**WORK INSTRUCTION:**
Using the listing below, copy exactly each line from the one that has "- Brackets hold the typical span" through the one that has "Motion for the"; omit the pictures.
+++ DATASET EXTRACT
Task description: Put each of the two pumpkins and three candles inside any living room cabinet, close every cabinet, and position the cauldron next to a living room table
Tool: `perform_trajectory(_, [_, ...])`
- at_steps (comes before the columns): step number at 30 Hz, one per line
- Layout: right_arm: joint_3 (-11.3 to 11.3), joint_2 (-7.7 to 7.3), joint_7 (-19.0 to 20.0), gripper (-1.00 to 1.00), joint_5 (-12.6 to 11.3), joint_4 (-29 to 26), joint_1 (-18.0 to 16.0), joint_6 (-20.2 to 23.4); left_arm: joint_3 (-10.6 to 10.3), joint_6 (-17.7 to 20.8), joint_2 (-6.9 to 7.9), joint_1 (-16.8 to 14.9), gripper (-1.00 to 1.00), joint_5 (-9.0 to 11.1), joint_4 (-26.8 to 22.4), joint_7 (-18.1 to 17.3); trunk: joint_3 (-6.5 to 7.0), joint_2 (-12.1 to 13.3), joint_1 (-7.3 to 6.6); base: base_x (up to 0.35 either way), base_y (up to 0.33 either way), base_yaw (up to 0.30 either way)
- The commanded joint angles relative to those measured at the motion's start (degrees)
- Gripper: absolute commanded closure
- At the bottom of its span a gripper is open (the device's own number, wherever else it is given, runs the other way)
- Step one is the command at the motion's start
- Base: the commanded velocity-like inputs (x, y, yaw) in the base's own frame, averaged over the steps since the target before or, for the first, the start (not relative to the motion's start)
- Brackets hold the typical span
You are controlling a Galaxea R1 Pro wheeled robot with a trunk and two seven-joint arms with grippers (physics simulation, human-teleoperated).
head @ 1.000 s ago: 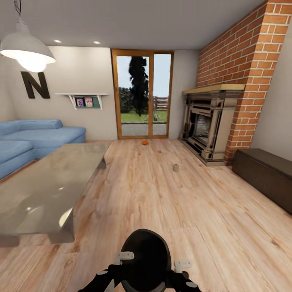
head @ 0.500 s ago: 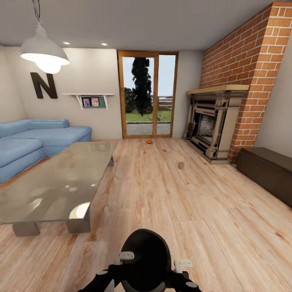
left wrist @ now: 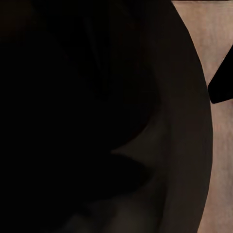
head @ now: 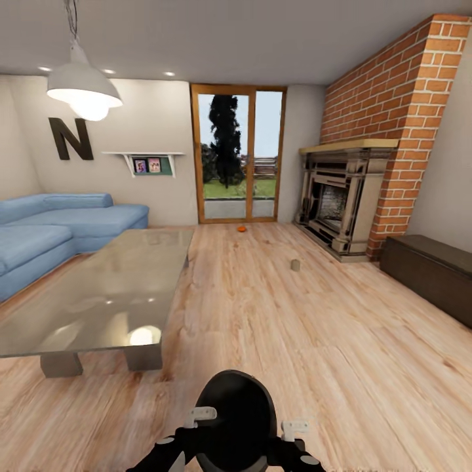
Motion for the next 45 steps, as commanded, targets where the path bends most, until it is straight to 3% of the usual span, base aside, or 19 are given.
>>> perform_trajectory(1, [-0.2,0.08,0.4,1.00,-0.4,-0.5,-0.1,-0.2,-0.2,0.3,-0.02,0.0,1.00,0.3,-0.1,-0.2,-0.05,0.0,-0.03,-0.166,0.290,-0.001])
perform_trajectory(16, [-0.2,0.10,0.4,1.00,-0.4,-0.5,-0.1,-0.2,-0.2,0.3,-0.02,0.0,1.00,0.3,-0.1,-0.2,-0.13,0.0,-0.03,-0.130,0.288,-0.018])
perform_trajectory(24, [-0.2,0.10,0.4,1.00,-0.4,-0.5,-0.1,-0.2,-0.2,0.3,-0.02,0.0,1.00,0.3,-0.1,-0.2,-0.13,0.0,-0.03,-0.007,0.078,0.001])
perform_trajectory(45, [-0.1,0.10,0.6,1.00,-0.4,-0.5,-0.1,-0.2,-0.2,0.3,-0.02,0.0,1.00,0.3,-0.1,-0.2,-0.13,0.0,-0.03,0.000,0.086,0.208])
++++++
**YOUR RESPONSE:**
- Brackets hold the typical span
You are controlling a Galaxea R1 Pro wheeled robot with a trunk and two seven-joint arms with grippers (physics simulation, human-teleoperated).
head @ 1.000 s ago: 
head @ 0.500 s ago: 
left wrist @ now: 
head @ now: 
Motion for the next 45 steps, as commanded, targets where the path bends most, until it is straight to 3% of the usual span, base aside, or 19 are given.

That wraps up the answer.